Internet Draft                            Bert Culpepper 
   draft-culpepper-sipping-app-interact-     InterVoice-Brite, Inc. 
   reqs-01.txt 
   May 1, 2002                               Robert Fairlie-Cuninghame 
   Expires: November, 2002                   Nuera Communications, Inc. 
 
 
               Network Application Interaction Requirements 
 
 
Status of this Memo 
 
   This document is an Internet-Draft and is in full conformance with 
   all provisions of Section 10 of RFC2026 [1]. 
    
   Internet-Drafts are working documents of the Internet Engineering 
   Task Force (IETF), its areas, and its working groups.  Note that 
   other groups may also distribute working documents as Internet-
   Drafts. 
    
   Internet-Drafts are draft documents valid for a maximum of six 
   months and may be updated, replaced, or obsoleted by other documents 
   at any time.  It is inappropriate to use Internet- Drafts as 
   reference material or to cite them other than as "work in progress."  
    
   The list of current Internet-Drafts can be accessed at 
   http://www.ietf.org/ietf/1id-abstracts.txt  
    
   The list of Internet-Draft Shadow Directories can be accessed at 
   http://www.ietf.org/shadow.html. 
    
   This particular draft is intended to be discussed in the SIPPING 
   Working Group.  Discussion of it therefore belongs on that list.  

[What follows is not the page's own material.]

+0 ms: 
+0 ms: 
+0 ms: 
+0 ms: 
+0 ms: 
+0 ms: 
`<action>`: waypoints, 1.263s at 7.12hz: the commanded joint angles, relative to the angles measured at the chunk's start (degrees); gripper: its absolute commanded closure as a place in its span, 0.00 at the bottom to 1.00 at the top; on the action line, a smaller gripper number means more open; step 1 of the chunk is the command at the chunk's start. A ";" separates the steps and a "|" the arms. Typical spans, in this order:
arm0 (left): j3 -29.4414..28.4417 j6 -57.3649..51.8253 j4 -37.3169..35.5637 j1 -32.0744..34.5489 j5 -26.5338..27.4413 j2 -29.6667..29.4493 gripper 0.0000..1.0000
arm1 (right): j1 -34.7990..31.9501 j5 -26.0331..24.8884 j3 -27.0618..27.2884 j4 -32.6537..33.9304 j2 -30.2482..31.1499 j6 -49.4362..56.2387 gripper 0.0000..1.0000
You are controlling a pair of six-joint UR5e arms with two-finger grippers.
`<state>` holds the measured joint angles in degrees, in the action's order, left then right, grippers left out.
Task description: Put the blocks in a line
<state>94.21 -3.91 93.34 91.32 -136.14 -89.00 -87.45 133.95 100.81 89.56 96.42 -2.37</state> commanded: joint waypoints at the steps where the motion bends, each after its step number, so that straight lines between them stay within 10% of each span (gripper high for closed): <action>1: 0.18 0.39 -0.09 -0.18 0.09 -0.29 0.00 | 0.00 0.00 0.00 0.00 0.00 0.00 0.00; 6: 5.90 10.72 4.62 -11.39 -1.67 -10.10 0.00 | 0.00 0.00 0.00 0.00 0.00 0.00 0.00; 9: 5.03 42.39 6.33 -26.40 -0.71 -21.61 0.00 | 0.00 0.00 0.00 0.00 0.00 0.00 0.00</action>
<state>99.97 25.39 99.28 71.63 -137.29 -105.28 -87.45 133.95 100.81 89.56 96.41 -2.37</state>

   The charter for SIPPING working group may be found at 
   http://www.ietf.org/html.charters/sipping-charter.html 
    
Abstract 
    
   This document defines the requirements for a mechanism that supports 
   the interaction of SIP-based user agents with applications residing 
   on remote network servers.  SIP currently supports media-based 
   application interactions using methods such as speech, video and 
   end-to-end telephony-related tones; however, it is desired that more 
   general application interaction models are supported, especially 
   those that are not restricted to the media plane.  It is desired 
   that an application can present the user with application-specific 
   user interfaces and information.  The user must also be able 
   generate activity indications back to application to communicate 
   actions on physical or virtual user interfaces.  The document also 
   defines a number of topic-related terms to assist in disambiguating 
   discussions of the issues. 

 
Culpepper/Fairle-Cuninghame                                    [Page 1]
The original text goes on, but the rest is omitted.